Solbakken w przodzie ma kłopot bogactwa. Pozycja Haalanda jest niezaprzeczalna, przez co Alexander Sorloth (Atletico) występuje na skrzydle. Na grę w pierwszym składzie szans nie ma więc Jorgen Strand Larsen (Wolverhampton), zdobywca 14 bramek w poprzednim sezonie Premier League. Ogromny potencjał jest także na bokach: są Antonio Nusa (RB Lipsk), Oscar Bobb (Manchester City) czy Andreas Schjelderup (Benfica). W pomocy obok kapitana Odeegarda gra solidny Sander Berge (Fulham). Największe braki widać w defensywie. O ile Julian Ryerson (Borussia Dortmund) oraz David Moller Wolfe (Wolves) zapewniają jakość na prawej i lewej flance, o tyle większe problemy pojawiają się na środku. Kristoffer Ajer (Brentford) dość często łapie urazy, a Leo Ostigard (Genoa) miewa słabsze momenty. Kłopot jest też z obsadą bramki - szczególnie odkąd Orjan Nyland (Sevilla) nie gra w klubie.
- Główną siłą tego zespołu są zawodnicy ofensywni. Haaland jest niesamowity, ma w tej chwili w kadrze więcej goli niż meczów. Za kadencji Solbakken fantastyczny jest również Odegaard, a i Nusa mocno zyskał pod wodzą tego selekcjonera. Teraz taka gra jak za czasów kadry Olsena nie byłaby możliwa. W drużynie mamy bowiem zbyt wielu zawodników o zupełnie innym profilu, więc jego styl mógłby nie odnieść już sukcesu. Największy kłopot nadal dotyczy defensywy - i to już nie tylko obrońców, bo miejsce w bramce Sevilli stracił też podstawowy golkiper kadry, Orjan Nyland. Solbakken nadal musi więc eksperymentować i to właśnie grze w tyłach towarzyszy obecnie najwięcej znaków zapytania - mówi Richvoldsen.
Mecz(e) z podtekstami
57-latek na razie musi znaleźć sposób na trzech najbliższych rywali - Izrael, Estonię oraz Włochy (po drodze Norwegia zmierzy się jeszcze towarzysko z Nową Zelandią). Choć w Oslo panują dość optymistyczne nastroje, o wszystkim wciąż może zaważyć kończące zmagania starcie z Italią na San Siro. Biorąc pod uwagę historyczne zaszłości i fakt, że to właśnie “Azzurri” eliminowali Norwegów na mundialach w 1938 i 1998 roku, teraz pojawia się wręcz idealna okazja na rewanż.

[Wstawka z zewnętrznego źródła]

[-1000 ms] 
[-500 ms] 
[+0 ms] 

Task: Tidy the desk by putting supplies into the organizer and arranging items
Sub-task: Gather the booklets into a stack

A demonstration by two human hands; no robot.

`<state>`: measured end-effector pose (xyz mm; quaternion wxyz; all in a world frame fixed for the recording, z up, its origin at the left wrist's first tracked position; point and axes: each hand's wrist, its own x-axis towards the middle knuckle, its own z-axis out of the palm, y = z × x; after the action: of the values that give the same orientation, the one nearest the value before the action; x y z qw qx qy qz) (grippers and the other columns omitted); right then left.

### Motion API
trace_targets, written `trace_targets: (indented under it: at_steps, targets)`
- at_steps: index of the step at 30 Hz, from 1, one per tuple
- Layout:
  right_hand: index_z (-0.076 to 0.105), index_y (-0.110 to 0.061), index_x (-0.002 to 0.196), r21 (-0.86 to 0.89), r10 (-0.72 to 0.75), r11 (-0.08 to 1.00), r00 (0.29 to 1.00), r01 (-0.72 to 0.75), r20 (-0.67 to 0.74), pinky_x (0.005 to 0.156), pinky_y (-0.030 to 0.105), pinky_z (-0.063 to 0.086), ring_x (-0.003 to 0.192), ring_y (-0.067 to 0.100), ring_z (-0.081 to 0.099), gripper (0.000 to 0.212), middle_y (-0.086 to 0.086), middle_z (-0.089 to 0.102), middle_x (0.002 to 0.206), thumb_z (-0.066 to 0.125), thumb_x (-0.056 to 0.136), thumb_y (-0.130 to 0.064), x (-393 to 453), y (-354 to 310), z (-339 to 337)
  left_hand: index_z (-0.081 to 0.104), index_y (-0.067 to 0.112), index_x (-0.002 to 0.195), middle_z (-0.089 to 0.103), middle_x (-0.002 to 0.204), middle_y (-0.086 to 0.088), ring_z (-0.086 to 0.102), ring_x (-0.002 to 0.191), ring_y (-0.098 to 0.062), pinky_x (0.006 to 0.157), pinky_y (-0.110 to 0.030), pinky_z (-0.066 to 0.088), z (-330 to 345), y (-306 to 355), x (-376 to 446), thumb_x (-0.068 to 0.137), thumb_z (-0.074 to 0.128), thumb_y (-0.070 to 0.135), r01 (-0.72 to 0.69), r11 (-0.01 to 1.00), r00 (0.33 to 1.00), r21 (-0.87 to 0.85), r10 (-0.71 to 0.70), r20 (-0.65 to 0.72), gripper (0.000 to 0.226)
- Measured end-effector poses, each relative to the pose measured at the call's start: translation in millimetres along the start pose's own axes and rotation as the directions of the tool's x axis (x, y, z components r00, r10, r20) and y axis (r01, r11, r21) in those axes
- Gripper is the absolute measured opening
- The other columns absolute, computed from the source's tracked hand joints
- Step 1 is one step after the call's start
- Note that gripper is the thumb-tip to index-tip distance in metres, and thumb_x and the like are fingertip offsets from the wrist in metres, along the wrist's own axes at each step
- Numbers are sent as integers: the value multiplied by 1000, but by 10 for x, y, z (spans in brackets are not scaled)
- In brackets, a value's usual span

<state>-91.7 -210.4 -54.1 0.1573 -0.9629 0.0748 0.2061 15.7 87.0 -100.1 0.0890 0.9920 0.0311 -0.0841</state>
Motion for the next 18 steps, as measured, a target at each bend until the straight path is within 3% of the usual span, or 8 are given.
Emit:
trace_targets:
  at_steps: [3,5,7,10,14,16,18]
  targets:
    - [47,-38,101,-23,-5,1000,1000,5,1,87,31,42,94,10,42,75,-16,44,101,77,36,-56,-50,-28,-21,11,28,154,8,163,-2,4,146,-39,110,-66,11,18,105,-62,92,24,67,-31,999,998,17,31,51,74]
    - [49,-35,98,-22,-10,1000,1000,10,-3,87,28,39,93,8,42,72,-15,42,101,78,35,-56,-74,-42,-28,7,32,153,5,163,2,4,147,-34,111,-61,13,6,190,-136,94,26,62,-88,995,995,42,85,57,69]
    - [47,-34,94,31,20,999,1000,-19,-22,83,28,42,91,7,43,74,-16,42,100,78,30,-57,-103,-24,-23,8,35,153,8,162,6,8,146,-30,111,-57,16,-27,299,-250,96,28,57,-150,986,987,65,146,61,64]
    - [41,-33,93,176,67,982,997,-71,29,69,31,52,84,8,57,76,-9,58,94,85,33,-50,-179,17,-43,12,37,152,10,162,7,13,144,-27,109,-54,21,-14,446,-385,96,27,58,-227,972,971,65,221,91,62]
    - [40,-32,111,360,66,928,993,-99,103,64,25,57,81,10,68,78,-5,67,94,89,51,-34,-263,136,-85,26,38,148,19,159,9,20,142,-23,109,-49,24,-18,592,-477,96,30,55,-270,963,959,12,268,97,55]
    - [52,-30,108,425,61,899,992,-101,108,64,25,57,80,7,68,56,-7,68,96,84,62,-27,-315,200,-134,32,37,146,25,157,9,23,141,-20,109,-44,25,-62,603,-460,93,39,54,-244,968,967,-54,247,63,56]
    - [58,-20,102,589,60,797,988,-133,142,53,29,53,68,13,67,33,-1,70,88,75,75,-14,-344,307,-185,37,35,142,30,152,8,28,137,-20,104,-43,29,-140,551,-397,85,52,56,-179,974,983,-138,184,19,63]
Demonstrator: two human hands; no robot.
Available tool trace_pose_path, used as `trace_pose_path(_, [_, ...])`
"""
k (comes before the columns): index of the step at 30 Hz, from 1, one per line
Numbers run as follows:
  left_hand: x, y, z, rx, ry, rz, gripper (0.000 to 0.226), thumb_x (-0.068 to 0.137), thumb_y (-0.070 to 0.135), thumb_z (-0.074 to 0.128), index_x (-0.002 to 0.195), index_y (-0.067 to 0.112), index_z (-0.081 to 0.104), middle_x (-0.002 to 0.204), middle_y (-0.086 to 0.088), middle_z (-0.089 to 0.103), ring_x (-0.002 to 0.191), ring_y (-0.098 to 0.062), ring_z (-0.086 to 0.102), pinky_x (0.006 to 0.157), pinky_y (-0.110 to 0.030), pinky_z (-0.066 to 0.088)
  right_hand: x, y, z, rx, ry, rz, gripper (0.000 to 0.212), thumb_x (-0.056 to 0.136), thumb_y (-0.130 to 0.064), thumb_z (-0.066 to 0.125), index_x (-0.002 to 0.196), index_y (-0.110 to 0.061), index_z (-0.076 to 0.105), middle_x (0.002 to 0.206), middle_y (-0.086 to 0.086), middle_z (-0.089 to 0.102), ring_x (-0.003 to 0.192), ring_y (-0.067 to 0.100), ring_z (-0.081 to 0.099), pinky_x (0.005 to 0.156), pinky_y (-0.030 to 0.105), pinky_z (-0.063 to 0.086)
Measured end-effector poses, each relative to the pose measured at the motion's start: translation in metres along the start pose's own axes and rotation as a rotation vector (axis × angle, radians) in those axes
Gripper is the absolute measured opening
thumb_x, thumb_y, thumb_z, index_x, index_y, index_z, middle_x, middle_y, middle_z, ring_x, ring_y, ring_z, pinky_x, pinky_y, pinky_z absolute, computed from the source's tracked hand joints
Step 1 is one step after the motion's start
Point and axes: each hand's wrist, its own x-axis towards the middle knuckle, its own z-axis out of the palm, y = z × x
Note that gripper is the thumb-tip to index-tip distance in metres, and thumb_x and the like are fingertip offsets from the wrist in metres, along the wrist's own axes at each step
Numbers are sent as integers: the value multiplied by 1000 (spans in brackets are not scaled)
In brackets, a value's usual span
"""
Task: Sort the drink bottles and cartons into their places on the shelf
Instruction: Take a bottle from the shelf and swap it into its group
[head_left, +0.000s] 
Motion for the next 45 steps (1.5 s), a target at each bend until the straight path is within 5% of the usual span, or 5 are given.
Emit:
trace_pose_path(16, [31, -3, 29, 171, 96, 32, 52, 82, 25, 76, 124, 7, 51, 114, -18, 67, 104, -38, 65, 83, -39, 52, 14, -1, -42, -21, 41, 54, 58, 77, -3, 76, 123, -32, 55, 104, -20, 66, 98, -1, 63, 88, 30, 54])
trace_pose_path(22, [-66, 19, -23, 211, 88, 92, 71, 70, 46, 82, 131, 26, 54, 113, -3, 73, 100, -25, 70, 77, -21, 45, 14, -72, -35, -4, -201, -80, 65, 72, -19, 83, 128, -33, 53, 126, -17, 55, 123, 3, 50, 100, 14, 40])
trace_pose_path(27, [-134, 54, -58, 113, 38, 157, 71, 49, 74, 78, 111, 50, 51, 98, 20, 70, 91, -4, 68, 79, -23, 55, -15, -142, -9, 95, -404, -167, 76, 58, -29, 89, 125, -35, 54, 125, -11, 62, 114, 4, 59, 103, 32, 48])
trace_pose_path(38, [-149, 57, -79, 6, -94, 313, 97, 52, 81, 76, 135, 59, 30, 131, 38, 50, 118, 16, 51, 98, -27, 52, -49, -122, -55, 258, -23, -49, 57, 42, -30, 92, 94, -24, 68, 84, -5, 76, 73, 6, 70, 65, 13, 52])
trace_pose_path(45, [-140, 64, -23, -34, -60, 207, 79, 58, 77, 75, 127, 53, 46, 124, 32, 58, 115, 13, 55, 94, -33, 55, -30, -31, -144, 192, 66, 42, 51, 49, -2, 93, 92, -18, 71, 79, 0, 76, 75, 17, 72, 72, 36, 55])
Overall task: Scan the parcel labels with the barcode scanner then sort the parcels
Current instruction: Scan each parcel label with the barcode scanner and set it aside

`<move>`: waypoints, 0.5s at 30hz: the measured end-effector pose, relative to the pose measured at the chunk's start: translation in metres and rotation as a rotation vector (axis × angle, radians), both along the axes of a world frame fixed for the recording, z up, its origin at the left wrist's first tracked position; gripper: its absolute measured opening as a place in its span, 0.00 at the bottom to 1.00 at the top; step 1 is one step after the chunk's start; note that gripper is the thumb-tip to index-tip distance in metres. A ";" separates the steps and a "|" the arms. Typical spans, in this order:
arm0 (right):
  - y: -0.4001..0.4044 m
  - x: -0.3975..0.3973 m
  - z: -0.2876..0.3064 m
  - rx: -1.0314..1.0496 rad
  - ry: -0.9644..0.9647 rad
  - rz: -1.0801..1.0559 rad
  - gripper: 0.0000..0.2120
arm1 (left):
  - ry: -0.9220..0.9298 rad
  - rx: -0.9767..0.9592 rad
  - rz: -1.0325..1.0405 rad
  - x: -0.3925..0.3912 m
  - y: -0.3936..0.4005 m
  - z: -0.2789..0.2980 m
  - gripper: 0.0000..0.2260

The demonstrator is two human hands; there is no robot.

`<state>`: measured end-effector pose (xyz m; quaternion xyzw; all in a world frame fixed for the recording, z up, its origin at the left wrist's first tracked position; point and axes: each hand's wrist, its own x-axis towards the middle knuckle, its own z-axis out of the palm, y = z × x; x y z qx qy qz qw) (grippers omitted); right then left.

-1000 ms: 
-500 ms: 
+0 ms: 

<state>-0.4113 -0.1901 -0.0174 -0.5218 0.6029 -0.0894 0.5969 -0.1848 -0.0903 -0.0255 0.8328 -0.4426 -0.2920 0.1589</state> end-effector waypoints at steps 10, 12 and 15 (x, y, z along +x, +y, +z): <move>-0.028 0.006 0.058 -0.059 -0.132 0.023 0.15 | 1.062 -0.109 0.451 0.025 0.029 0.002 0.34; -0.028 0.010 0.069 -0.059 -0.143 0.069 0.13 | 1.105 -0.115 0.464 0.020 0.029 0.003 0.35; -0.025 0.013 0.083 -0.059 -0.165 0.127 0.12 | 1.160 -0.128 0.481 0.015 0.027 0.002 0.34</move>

- Norwegowie w najbliższym czasie zagoszczą regularnie na dużych imprezach, a tam z takim potencjałem ludzkim nie będą statystami. Nie powiem, że zdobędą kiedyś medal na MŚ czy EURO, ale będą w stanie rzucić rękawicę czołowym reprezentacjom. W ostatnich latach zaczęli produkować coraz więcej jakościowych piłkarzy, a oni w zasadzie całkowicie wygryźli starą gwardię, która może być utożsamiana z tym chudym okresem. Większość z nich to gracze wciąż stosunkowo młodzi, wchodzący w najlepszy wiek dla piłkarza. Dla mnie to jest złote pokolenie norweskiego futbolu. Jasne, w porównaniu do ekipy z lat 90. jeszcze nic nie osiągnęli - ale podkreślibym tu słowo “jeszcze” - podsumowuje Tanona.
Norwegowie na razie nie myślą o listopadowym boju w Lombardii i pozostają w pełni skupieni na sobotnim spotkaniu z Izraelem. Temu starciu, poza warstwą czysto sportową, towarzyszą też spore emocje związane z konfliktem palestyńsko-izraelskim. Lise Klaveness, pełniąca od 2022 roku funkcję prezeski norweskiego związku, zapowiedziała, że dochód ze sprzedaży biletów zostanie przekazany na rzecz organizacji Lekarze bez Granic działającej na terenie Strefy Gazy. W ten weekend gorąco może być nie tylko na trybunach ikonicznego Ullevaal Stadion, ale również na ulicach Oslo.